● YOUR INSTRUCTIONS
Only the lines below from the one containing "Object locations in" through the one containing "Would you be able to indicate the left black" belong in the answer, repeated exactly and without pictures.

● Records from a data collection
══════════
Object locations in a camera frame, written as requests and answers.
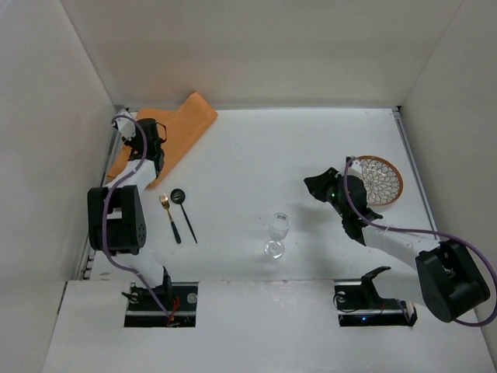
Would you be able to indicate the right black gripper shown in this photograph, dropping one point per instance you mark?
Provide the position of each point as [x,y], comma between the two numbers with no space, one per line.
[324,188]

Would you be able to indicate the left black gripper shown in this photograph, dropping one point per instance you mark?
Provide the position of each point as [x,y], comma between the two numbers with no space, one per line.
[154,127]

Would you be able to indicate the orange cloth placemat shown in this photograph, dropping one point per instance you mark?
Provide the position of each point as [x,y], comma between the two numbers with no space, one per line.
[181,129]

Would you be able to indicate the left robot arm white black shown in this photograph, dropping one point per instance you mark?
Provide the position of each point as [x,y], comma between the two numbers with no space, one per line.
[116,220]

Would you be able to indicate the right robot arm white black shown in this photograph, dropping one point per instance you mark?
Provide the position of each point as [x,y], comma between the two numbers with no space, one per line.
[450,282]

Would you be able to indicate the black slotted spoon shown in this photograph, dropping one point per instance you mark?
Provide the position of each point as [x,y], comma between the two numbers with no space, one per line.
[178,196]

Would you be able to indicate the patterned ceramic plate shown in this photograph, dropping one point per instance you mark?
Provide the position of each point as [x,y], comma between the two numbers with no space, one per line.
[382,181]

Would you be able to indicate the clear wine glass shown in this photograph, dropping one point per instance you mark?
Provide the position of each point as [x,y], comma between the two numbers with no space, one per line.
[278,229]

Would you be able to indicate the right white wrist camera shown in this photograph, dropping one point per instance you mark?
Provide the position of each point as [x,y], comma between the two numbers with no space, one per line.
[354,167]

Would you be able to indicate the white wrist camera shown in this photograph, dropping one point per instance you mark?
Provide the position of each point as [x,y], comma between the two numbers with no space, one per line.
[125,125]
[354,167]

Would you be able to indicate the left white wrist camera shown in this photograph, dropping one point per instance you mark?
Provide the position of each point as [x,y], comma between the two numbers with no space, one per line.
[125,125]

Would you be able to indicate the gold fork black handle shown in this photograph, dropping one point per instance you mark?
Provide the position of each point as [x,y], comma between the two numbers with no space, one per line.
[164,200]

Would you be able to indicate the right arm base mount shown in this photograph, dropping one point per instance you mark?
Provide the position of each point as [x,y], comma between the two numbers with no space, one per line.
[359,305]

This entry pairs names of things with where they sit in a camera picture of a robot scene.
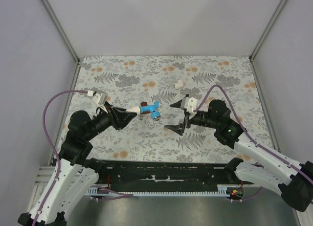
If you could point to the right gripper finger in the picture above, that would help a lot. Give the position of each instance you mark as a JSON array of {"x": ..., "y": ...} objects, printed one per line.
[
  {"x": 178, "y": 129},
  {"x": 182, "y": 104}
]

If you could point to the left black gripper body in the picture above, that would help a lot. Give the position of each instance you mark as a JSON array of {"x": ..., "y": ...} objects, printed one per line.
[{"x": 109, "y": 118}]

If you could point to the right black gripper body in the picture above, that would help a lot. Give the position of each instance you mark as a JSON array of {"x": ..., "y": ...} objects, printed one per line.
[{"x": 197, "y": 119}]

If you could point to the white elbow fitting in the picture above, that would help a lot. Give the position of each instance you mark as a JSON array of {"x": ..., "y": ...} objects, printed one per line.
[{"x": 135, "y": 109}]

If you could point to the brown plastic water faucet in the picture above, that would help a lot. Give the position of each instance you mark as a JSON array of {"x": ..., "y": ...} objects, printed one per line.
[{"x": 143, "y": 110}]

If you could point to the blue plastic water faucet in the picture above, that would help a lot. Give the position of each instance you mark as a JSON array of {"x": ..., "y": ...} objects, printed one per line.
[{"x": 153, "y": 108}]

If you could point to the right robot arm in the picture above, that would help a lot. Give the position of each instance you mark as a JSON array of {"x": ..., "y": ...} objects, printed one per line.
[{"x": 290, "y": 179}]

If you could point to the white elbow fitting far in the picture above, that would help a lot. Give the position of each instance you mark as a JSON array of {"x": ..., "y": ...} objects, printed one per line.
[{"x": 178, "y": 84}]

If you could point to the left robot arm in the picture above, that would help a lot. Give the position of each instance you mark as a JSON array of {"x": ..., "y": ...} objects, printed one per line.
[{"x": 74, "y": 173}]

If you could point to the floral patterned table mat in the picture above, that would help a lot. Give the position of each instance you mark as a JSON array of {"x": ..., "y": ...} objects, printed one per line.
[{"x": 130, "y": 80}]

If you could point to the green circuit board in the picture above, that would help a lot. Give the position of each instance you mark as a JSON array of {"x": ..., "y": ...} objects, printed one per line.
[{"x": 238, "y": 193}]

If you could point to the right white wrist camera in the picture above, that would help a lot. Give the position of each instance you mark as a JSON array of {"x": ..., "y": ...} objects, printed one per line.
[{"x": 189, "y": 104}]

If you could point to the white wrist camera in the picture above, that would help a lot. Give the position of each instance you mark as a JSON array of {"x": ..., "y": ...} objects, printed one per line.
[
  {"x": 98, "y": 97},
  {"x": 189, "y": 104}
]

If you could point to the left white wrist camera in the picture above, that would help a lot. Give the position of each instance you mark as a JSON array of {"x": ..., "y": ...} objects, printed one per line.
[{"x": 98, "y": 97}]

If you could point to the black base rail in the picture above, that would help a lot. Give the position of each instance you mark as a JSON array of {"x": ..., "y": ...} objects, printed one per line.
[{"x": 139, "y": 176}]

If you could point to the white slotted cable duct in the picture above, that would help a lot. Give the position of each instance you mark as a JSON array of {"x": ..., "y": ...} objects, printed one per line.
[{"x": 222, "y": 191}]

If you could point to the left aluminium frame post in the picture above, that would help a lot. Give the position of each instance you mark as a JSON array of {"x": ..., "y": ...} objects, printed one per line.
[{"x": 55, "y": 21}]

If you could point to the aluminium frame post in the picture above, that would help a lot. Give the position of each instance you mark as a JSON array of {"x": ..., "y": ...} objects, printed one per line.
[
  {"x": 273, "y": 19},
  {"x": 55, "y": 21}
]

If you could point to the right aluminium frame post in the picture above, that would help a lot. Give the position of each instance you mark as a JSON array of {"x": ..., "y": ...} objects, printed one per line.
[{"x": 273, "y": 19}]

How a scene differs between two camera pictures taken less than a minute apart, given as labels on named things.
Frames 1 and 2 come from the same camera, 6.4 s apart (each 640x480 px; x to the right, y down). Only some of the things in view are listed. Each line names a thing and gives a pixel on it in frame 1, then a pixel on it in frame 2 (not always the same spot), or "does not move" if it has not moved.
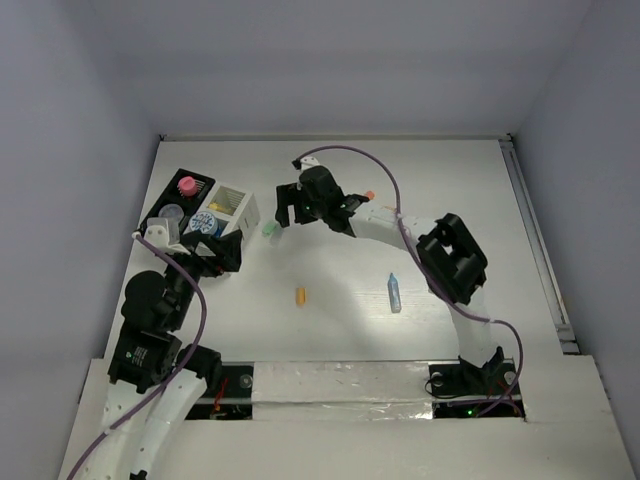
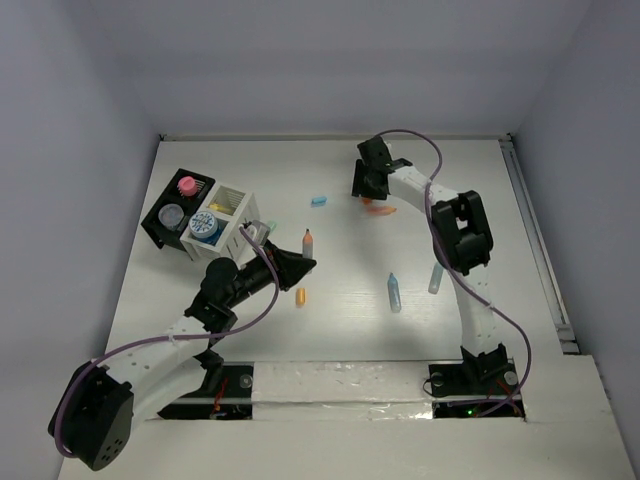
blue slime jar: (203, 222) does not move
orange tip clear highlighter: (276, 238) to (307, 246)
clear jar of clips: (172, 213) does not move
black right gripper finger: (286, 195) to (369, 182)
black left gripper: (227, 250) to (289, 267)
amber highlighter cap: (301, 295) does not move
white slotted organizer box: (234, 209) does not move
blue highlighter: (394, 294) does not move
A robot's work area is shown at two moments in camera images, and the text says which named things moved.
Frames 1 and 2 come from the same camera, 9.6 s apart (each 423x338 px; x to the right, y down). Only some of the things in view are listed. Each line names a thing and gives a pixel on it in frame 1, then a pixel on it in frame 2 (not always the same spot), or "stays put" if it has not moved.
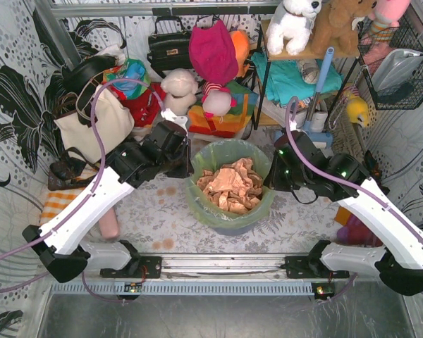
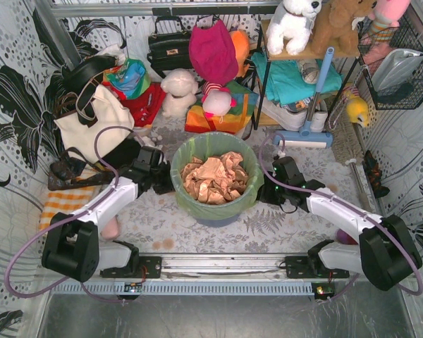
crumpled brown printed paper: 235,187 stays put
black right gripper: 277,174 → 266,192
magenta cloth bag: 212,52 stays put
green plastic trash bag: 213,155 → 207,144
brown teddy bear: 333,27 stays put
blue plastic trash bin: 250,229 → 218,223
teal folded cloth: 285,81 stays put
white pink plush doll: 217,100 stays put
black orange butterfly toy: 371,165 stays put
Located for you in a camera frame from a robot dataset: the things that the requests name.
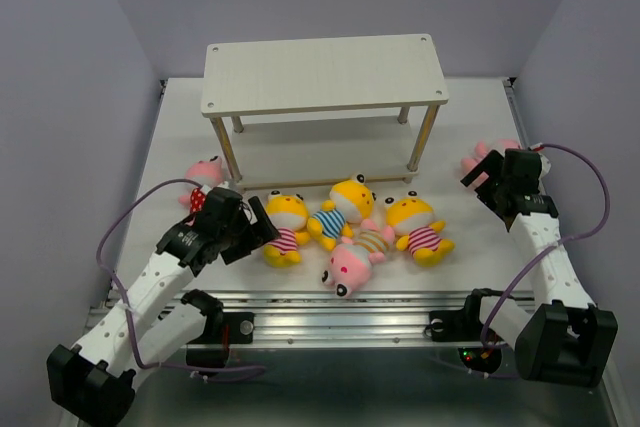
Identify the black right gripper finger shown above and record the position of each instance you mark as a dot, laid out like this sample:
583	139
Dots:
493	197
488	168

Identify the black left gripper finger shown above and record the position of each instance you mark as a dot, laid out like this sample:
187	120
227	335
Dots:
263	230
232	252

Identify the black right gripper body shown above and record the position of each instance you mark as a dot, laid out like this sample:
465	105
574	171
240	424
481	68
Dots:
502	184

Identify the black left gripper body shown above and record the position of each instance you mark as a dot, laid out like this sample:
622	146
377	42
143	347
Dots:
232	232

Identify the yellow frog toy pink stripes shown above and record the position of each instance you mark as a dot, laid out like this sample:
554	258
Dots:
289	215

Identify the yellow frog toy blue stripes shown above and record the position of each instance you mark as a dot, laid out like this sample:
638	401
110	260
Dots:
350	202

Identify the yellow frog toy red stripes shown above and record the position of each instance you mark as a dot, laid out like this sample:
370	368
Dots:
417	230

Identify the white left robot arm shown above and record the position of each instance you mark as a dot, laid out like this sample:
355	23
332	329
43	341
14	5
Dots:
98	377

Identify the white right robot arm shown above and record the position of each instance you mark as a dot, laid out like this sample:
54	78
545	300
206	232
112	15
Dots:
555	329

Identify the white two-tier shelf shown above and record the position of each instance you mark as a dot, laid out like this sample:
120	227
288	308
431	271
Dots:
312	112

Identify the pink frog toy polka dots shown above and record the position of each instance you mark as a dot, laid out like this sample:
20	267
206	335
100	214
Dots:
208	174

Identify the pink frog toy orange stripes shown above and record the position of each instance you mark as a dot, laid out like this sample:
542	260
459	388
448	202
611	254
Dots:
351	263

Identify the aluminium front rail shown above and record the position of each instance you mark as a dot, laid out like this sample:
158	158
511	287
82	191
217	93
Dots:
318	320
══════════
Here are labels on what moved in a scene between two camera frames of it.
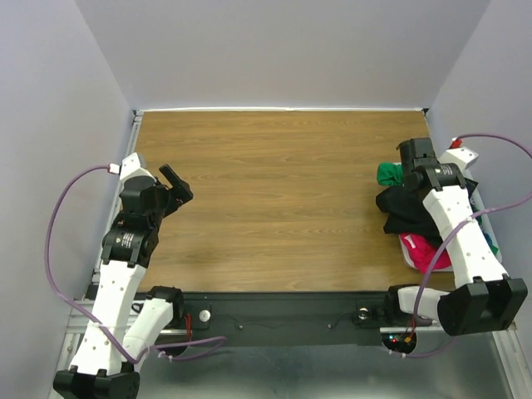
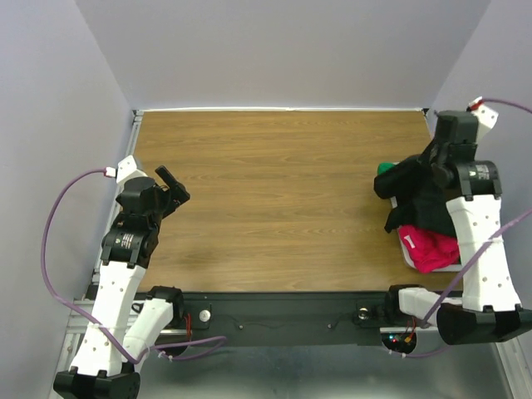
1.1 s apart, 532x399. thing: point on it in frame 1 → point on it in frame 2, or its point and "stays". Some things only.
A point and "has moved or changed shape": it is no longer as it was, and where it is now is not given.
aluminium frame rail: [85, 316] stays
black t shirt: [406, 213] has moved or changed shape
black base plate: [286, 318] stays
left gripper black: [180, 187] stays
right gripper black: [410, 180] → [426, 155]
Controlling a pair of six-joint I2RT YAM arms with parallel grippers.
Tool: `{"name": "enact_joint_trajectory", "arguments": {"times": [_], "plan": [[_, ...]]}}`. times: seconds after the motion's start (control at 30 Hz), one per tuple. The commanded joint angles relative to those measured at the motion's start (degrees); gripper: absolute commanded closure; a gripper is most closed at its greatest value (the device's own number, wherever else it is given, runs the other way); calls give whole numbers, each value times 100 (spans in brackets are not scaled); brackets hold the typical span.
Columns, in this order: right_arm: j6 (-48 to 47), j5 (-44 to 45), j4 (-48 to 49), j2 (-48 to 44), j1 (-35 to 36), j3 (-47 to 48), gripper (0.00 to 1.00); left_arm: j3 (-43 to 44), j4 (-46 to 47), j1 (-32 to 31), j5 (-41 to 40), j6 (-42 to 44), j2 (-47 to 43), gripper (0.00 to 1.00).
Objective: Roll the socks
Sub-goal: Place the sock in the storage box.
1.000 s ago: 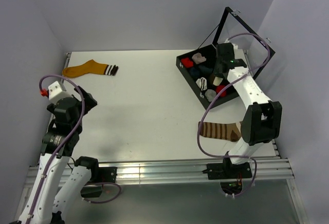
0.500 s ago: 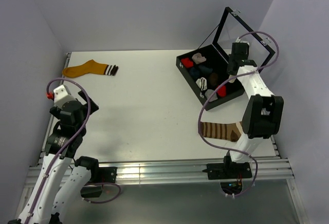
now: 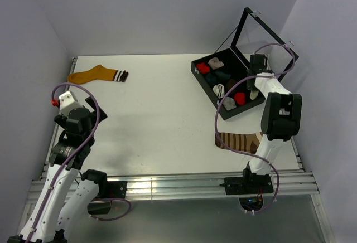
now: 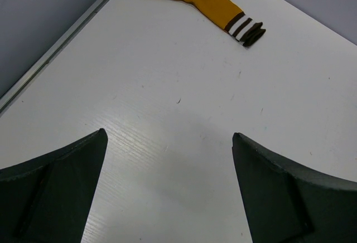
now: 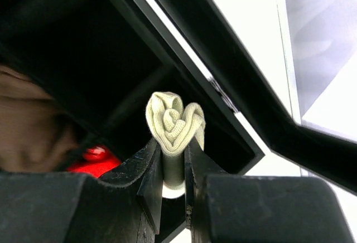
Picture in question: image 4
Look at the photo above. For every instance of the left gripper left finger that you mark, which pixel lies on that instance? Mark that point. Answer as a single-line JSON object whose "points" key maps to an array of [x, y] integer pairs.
══════════
● ANSWER TO THIS TASK
Object locations in a camera frame, written as requests and answers.
Would you be able to indicate the right black gripper shown in this photograph, dropping one point per instance you mark?
Provide the position of each point as [x,y], comma between the two numbers with no space, one per line.
[324,188]

Would you be able to indicate the left black gripper shown in this photograph, dropping one point per instance you mark?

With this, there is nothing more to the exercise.